Raymond Sullivan
Emeritus since 2003
Education
B.Sc. Geology- University of Sheffield
Ph.D. Geology- University of Glasgow
Research and Teaching Area
Retirement has opened up new challenges and opportunities. I am enjoying the freedom to explore new research areas and to travel to interesting places. I still maintain an office in the department and attend many of the lectures and seminars. I teach the occasional geology class mainly at CSU Chico where I fill in for my son, Morgan, from time to time when he is away attending a meeting or doing field work. I have remained active in my studies of Tertiary rocks of northern California. Morgan and I continue to lead field trips to the Black Diamond Mines Regional Preserve. We are expanding our work of the Eocene rocks on the north side of Mount Diablo into the subsurface of the Sacramento basin.
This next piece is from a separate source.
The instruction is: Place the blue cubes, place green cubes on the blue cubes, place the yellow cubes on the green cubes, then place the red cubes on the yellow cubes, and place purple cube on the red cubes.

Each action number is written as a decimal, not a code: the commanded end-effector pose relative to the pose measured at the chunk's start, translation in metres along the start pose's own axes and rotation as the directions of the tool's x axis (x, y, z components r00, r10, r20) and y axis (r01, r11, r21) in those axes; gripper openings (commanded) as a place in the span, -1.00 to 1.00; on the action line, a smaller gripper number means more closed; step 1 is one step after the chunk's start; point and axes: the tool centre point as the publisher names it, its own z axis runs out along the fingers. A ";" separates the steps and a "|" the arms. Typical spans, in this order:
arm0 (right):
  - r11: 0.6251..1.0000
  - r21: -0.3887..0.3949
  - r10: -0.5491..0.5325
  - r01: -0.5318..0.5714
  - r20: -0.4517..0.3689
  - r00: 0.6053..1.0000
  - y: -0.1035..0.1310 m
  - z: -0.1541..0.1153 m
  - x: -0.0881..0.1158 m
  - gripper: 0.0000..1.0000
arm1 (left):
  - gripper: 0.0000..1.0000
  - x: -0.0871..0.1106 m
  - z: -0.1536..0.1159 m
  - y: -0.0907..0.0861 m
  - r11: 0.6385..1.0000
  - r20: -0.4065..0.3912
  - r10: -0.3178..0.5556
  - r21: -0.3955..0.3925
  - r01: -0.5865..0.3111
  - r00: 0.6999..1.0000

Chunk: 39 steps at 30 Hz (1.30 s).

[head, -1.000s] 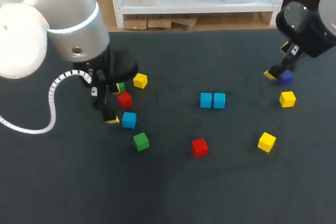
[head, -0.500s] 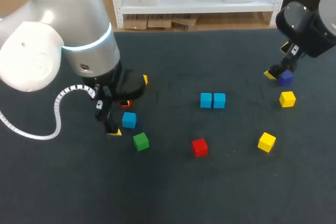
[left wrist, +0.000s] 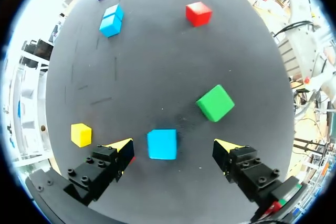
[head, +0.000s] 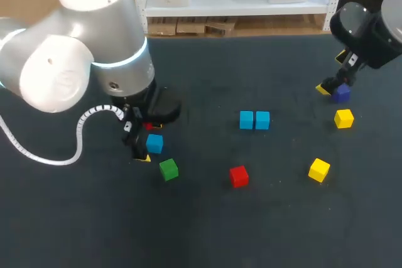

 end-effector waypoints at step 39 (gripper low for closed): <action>1.000 0.003 0.001 -0.001 0.001 1.000 0.000 0.000 0.000 1.00 | -1.00 0.005 0.007 0.031 0.997 -0.001 -0.008 0.075 0.008 1.000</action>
We have focused our research on the application of sequence stratigraphy to the depositional setting and reservoir characterization of the lower Tertiary succession in the southern part of the basin. We presented our research at the National meeting of AAPG in Salt Lake City and the Pacific Section meeting at Long Beach in 2003.
My interest in the coal-rich deposits in the Domengine Formation of California has encouraged me to travel back to Europe and my roots in Wales in order to visit other coal mining regions. Over the past year, I have many several visit to the South Wales and Somerset coalfields. While in Somerset, I took the opportunity to follow in the footsteps of William Smith using the book “The Map that changed the World” as my guide. I also spent some time in the excellent coal mining exhibits in museums in Munich and Prague. I even visited my PhD thesis area in Pembrokeshire this winter after an absence of over 40 years. I worked in the Carboniferous Limestone of this beautiful part of the coast of southwest Wales from 1957-60 while a graduate student at the University of Glasgow. The study area is now part of the Pembrokeshire National Park. I was able to look again with more experienced eyes at the rocks and structures exposed in the coastal cliffs. I stood at the section in Tenby that was the site of my first published paper in the Geological Magazine in 1964. I looked critically at the section and hoped that I got it right the first time. My over all feeling was that I had come along way since those far off days and remembered the old saying “rocks don’t lie."